Sorry for such a long rant...had been holding it in too long and this seemed like the right place to drop it!


----------



## tech2000 (Dec 16, 2008)

LordOfTheTechies said:


> Ohh I hate that feeling.When something like that happens at our theatre the director comes out on stage and says "sorry, our sound guy is having a little trouble, I'll get this fixed in a minute." I know how humiliating it is.



Oh yeah, at least our director understands not to come out and say that. As our boss (we get a lot of renters) she knows how to act professionally.
(However, the renters do say this sometimes...)


----------



## zuixro (Dec 16, 2008)

I've noticed that a lot of times when "the sound guy is having trouble" it's not the sound guy's fault.

At the last chapel for the year at my high school this past year, we had a projector with a video, two microphones, a few CD's, and an iPod. Not a huge amount of stuff, about 30 minutes working alone at comfortable pace (we have a gymatorium, all of our equipment is stored in a room, we have to drag it out every time we need it). They come to me 10 minutes before chapel starts and tell me what they need set up. So I scramble to set it up. I grabbed the guy who's iPod it was because he knew a little about sound (read: he knows how to turn the volume up). I sent him to get the cord for it and hook it up. I'm hurrying to set up the projector, get it focussed, hooked up for sound (DI through the floor pocket on stage to the board), didn't get a chance to check the level. The guy setting up the iPod yells at me from across the gym and asks where to plug the ipod in. I tell him to just leave it sitting on the board and I would do it. Chapel starts about 5 minutes late, I don't have time to check any levels, so they are all over the place. The dance teacher hands me a stack of CD's right before we start, with post it's about where each track fades out (don't ask me why she can't cut them herself with audacity or something). I queue up the first track. Hit play. Silence. Check the gain, EQ, fader, plugs, everything is as it should be. I start checking the snake. Everything looks ok. Finally I switched the output from Left out, to Right out on the board and it started working (our space is mono). I figured that the left channel on the board was dead or something. The rest of the dance act goes well considering the circumstances. We get into the part with the iPod. I checked to make sure that it was plugged in. Hit play. Nothing. I start checking everything again. and I realize that it's not plugged into a channel. In fact, it's plugged into the "Insert" for Left main. I plugged it into a channel, and the rest of the show goes on fine. After the show, I asked him what he was thinking, plugging that in there. He said that he didn't know where to plug it in, so he just picked one. I gave him a good speech about not plugging something in if you don't know what it does. He ignored me through the whole thing.

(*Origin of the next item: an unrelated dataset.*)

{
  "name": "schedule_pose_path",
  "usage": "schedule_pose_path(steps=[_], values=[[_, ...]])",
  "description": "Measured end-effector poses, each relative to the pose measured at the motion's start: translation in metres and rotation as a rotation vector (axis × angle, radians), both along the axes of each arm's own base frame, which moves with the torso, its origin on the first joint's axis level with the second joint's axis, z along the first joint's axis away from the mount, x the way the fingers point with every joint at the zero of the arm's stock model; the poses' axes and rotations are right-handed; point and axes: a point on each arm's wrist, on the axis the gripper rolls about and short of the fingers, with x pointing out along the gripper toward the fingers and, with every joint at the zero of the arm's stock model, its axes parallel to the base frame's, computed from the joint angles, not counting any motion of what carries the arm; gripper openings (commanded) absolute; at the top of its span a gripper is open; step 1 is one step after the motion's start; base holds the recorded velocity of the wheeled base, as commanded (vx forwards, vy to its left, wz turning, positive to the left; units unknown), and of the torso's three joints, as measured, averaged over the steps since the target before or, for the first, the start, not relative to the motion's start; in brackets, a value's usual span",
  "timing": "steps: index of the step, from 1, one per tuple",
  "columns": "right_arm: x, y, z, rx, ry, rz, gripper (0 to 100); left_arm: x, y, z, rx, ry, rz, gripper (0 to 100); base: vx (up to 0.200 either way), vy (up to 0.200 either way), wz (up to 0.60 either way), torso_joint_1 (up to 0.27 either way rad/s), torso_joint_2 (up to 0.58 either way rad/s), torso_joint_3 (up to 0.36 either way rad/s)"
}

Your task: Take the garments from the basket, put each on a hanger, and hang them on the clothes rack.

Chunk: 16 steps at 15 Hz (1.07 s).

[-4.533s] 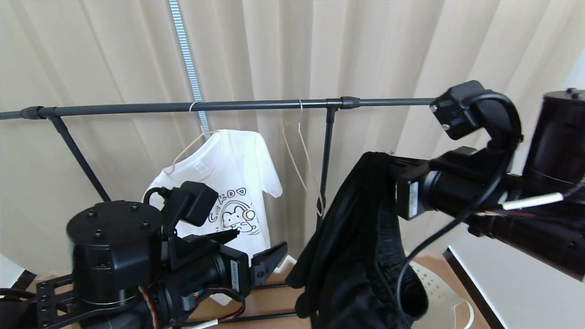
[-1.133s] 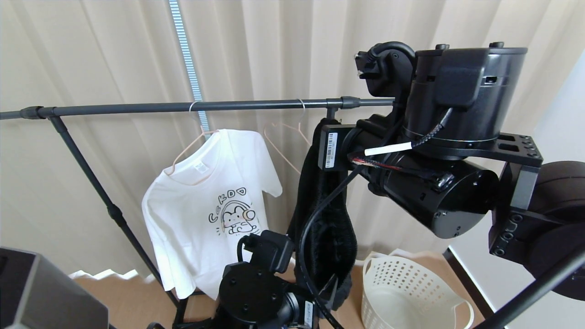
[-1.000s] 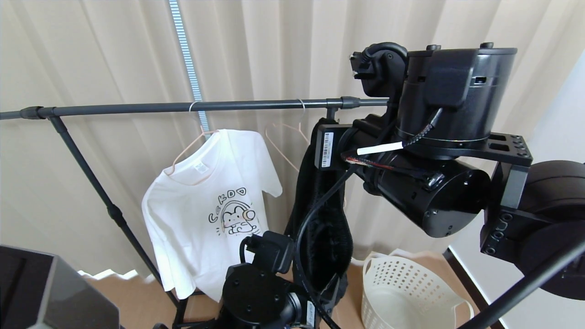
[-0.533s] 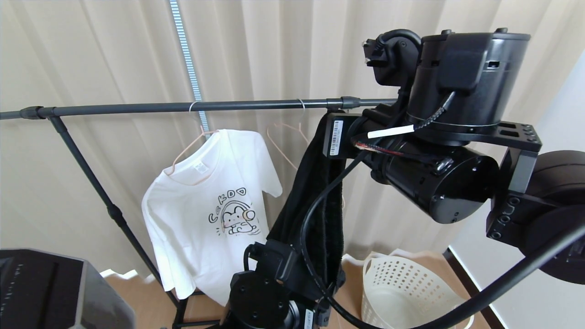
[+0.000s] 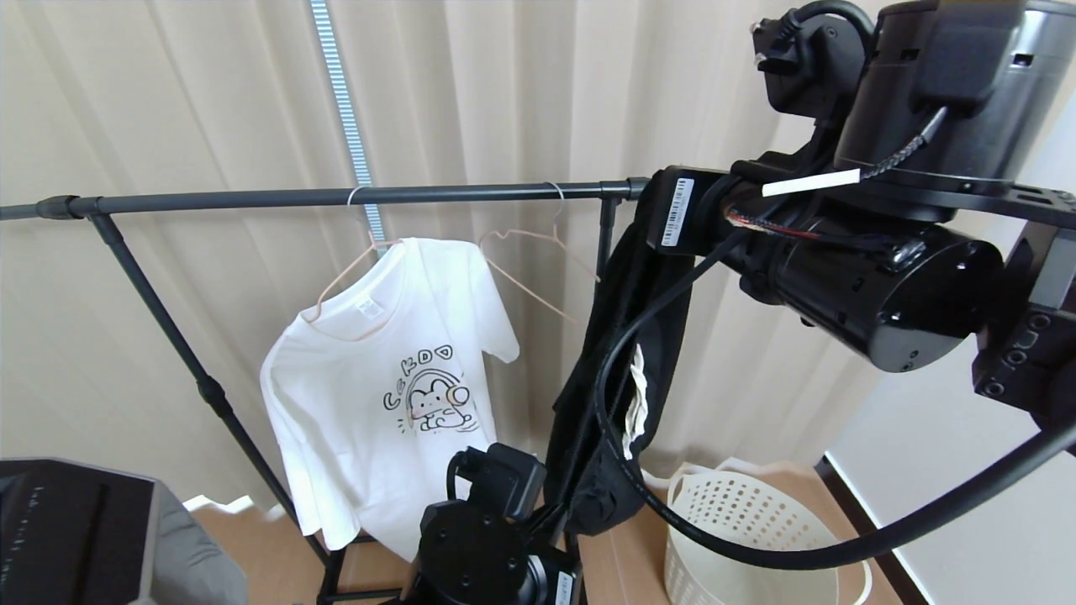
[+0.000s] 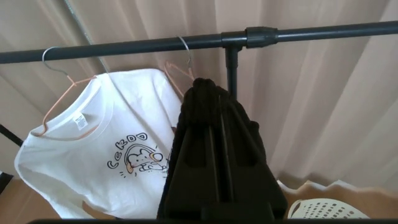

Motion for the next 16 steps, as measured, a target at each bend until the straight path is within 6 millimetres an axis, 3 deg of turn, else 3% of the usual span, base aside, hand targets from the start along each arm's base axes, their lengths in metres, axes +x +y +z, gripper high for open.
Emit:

Now granted, I should have checked everything before I started, but I was in a hurry (and I expect a certain level of intelligence from people that I work with) Anyway, sorry for the long rant.


----------



## len (Dec 16, 2008)

Event Technicians: Underpaid to do the impossible for the uninformed and unappreciative.


----------



## tech2000 (Dec 16, 2008)

zuixro, that's kind of like how when I ask one of my techs to go plug the computer into the projector ad they plug it into the monitor out port.


----------



## WestlakeTech (Dec 16, 2008)

len said:


> Event Technicians: Underpaid to do the impossible for the uninformed and unappreciative.



actually, most people would consider $10/hr for high school students as being paid quite well... 

but for the most part, I completely agree.


----------



## photoatdv (Dec 16, 2008)

We do tend to make more than our peers, but personally I wind up doing lots of preproduction work, so when you average those hours in it is more like $6 an hour.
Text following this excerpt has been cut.